Exercise prompt:
Nothing outside the range is wanted. Repeat exactly the lines below from the one with "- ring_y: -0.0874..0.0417" through the one with "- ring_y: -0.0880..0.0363".

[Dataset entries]
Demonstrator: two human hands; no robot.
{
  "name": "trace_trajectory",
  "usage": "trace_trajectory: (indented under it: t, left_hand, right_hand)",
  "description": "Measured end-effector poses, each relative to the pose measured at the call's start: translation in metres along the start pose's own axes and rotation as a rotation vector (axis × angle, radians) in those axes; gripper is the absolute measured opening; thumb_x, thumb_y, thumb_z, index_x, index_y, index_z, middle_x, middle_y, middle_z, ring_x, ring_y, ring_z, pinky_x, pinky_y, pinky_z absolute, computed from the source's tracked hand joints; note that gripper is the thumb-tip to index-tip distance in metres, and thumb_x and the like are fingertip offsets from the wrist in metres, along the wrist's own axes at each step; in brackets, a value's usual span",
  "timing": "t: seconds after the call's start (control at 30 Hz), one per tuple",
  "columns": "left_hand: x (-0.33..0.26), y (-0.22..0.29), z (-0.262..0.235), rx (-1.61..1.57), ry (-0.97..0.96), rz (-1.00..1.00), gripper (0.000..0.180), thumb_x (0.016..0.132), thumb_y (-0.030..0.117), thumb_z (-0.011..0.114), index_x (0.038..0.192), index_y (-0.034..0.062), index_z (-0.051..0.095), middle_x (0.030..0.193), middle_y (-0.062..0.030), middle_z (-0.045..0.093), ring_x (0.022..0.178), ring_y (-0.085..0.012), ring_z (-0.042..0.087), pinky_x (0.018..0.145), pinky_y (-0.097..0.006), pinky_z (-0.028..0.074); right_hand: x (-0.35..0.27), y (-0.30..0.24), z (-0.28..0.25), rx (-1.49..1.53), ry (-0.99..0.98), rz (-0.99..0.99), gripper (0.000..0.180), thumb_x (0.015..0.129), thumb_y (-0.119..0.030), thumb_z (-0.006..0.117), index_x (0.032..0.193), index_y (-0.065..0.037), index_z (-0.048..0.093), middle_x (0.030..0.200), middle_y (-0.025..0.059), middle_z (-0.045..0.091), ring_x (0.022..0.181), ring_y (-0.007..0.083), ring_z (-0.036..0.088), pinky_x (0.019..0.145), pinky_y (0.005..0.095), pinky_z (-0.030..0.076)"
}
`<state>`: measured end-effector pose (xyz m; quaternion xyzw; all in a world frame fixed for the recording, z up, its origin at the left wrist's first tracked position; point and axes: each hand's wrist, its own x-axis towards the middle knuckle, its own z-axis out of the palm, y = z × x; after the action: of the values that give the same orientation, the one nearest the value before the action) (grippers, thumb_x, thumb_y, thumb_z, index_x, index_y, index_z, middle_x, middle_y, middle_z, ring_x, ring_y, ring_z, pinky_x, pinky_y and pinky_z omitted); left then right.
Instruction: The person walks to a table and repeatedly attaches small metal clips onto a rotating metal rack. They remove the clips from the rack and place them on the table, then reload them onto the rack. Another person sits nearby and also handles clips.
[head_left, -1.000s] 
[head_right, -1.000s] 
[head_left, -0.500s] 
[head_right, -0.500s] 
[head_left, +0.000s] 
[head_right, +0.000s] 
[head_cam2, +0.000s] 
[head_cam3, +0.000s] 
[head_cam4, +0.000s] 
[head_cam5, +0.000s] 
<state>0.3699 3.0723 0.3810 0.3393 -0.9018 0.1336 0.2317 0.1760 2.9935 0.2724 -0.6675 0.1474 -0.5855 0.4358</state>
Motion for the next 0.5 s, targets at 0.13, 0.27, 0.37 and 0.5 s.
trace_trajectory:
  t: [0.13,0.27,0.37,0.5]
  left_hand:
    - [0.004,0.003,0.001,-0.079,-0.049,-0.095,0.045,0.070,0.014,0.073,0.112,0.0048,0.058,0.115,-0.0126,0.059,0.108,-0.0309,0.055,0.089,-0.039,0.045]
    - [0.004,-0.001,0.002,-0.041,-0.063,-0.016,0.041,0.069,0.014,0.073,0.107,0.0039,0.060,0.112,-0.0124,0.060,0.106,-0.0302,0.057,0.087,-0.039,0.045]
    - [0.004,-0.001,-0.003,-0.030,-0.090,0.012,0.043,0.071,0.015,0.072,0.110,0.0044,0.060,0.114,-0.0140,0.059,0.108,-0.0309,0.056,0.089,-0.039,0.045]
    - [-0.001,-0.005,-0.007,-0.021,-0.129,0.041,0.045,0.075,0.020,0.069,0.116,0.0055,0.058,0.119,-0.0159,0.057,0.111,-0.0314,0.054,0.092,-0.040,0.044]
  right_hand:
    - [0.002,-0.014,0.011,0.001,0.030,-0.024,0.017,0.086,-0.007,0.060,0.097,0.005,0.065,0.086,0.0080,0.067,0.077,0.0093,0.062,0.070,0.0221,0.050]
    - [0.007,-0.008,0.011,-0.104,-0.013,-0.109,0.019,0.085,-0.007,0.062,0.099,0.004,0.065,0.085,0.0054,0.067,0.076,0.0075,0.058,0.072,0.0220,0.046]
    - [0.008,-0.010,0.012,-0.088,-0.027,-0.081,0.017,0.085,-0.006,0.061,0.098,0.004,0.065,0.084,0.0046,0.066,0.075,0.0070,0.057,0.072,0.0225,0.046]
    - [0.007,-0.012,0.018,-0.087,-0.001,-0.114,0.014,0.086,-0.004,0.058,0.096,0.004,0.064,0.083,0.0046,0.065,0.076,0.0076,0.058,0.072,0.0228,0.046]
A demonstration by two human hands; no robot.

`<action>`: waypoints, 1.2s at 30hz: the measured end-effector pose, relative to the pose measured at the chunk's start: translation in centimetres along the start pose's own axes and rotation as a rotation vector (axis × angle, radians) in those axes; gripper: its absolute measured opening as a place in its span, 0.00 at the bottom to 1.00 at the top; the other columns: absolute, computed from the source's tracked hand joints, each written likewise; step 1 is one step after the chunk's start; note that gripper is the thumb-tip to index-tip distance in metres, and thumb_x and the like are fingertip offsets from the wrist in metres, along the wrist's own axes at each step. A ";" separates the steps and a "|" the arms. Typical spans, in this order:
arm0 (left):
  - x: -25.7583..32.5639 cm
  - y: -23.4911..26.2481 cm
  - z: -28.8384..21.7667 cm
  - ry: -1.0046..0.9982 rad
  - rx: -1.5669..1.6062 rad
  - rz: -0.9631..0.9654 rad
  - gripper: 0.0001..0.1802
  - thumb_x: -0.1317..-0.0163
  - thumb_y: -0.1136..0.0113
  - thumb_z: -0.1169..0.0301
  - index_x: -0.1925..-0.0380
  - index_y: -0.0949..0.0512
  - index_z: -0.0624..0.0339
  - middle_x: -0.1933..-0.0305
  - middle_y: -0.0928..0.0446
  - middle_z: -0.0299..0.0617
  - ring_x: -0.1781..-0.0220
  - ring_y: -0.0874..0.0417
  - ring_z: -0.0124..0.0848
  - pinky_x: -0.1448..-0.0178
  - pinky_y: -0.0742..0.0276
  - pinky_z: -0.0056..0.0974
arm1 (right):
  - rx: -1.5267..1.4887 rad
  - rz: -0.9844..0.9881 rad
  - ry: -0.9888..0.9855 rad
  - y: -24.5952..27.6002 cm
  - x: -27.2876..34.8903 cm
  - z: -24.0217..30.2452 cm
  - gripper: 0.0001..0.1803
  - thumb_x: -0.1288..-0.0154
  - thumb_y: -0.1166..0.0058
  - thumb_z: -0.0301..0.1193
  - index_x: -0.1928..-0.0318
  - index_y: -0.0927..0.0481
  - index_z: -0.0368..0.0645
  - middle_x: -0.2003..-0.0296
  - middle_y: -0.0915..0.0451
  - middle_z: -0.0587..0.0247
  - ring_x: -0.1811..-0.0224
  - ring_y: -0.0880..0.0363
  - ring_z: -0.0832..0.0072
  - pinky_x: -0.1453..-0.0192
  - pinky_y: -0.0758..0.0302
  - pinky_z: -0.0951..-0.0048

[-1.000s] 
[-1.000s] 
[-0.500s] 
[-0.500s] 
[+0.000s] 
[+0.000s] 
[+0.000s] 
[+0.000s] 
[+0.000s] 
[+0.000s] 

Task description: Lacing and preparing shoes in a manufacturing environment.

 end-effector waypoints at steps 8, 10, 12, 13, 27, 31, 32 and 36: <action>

Response area:
  - ring_y: -0.0874..0.0417
  - ring_z: -0.0124..0.0848
  - pinky_x: -0.1448..-0.0178
  - pinky_y: -0.0742..0.0276
  - pinky_z: -0.0056..0.0974
arm1 (right):
  - rx: -1.5267..1.4887 rad
  - rz: -0.9844..0.9881 rad
  - ry: -0.9888..0.9855 rad
  - y: -24.5952..27.6002 cm
  - x: -27.2876..34.8903 cm
  - z: -24.0217..30.2452 cm
  - gripper: 0.0001..0.1803
  - thumb_x: -0.1288..-0.0154
  - thumb_y: -0.1166..0.0058
  - thumb_z: -0.0301..0.1193
  - index_x: -0.1928..-0.0318
  - index_y: -0.0927..0.0481
  - index_z: -0.0368..0.0645
  - middle_x: -0.2003..-0.0296
  - middle_y: -0.0915..0.0451
  - middle_z: -0.0587..0.0247
  - ring_x: -0.1811..-0.0224
  - ring_y: -0.0880..0.0363

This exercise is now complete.